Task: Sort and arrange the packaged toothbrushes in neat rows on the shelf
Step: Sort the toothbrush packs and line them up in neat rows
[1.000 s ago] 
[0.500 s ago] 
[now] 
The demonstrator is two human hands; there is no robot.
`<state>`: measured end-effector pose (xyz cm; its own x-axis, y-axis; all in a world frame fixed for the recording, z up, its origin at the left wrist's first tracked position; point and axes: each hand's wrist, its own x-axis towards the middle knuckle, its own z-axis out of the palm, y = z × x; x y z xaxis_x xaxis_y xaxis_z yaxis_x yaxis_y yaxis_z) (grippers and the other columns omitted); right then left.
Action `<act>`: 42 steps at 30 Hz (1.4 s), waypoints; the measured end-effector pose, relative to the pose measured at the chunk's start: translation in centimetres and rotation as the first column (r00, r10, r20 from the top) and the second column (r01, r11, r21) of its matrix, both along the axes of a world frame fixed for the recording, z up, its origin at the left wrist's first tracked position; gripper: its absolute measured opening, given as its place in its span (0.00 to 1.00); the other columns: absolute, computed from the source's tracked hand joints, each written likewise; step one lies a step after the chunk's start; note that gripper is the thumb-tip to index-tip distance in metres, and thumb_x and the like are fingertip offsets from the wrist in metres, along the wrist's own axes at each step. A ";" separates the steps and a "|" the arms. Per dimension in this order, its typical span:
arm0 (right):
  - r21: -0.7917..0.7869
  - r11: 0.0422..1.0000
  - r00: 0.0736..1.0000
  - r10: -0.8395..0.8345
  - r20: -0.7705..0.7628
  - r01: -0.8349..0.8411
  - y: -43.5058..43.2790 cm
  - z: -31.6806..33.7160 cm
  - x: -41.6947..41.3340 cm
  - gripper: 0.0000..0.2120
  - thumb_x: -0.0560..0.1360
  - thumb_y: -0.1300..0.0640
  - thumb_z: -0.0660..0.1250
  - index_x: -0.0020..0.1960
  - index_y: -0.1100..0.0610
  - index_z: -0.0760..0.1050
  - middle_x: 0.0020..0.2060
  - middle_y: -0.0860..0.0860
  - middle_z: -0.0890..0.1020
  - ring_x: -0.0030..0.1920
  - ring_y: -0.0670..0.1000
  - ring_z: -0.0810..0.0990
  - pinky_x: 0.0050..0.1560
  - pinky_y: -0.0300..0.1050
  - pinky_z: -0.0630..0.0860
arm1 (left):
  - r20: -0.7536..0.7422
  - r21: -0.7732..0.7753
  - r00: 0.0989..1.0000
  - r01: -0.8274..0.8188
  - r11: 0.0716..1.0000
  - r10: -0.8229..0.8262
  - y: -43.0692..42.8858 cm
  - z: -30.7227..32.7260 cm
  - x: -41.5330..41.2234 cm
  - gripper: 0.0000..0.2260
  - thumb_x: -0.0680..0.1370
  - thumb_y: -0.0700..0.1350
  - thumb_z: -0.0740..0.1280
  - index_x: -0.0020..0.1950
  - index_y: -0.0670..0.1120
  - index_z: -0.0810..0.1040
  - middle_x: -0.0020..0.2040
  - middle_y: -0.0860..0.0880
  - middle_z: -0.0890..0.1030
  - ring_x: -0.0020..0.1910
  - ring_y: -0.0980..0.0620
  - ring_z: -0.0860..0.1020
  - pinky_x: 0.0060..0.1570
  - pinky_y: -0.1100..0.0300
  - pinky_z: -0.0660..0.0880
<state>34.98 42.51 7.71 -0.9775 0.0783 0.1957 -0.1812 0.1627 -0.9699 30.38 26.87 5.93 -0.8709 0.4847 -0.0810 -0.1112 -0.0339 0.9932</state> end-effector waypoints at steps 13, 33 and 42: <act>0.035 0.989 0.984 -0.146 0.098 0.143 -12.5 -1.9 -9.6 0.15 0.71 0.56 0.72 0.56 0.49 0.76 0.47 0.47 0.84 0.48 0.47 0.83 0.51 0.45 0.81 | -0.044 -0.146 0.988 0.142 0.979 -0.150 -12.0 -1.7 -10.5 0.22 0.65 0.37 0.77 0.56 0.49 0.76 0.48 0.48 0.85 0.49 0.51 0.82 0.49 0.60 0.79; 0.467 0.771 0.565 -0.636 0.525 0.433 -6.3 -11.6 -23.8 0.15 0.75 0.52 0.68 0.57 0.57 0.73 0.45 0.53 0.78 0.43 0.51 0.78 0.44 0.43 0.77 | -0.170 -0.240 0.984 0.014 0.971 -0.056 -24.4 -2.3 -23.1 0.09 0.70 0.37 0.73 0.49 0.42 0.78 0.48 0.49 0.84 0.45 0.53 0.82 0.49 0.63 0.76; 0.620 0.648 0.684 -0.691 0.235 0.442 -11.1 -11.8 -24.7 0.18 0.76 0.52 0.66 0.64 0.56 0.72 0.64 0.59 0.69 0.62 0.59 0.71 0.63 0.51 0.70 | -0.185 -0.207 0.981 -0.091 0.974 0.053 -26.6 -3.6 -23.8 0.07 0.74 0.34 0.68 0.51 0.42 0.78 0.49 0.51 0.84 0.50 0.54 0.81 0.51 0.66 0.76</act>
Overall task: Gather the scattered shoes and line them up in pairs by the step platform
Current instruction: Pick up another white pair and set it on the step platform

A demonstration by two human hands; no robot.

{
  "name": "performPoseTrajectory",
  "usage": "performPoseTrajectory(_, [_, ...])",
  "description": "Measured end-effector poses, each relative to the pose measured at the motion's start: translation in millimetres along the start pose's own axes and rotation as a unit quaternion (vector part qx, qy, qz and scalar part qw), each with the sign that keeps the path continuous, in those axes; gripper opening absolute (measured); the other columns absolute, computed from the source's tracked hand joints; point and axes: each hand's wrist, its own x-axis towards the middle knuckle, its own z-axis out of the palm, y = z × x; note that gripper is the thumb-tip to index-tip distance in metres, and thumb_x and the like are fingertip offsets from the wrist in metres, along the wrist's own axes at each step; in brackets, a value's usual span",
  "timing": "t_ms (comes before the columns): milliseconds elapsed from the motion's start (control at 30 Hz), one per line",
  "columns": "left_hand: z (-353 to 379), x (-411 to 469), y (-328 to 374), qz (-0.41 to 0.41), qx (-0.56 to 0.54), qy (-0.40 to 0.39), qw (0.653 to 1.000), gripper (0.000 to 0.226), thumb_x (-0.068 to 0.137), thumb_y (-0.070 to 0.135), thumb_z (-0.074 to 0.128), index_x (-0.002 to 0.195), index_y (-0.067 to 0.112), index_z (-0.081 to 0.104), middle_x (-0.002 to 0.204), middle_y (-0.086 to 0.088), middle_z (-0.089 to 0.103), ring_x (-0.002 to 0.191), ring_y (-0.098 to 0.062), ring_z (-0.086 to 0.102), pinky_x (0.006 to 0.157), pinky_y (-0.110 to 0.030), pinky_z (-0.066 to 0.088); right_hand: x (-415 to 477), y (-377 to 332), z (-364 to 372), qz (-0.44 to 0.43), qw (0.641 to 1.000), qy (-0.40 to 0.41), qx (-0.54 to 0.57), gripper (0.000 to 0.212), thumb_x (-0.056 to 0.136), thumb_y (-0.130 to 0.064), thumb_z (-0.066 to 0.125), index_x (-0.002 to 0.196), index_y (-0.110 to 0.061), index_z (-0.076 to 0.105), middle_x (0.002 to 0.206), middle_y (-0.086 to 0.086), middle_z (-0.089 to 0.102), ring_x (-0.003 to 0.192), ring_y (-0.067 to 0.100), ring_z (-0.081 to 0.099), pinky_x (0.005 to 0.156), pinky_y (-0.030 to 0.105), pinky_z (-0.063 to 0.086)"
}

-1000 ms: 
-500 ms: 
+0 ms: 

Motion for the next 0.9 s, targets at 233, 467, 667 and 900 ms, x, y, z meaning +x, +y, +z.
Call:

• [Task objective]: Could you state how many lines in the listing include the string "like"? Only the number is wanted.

• [Solved problem]: 2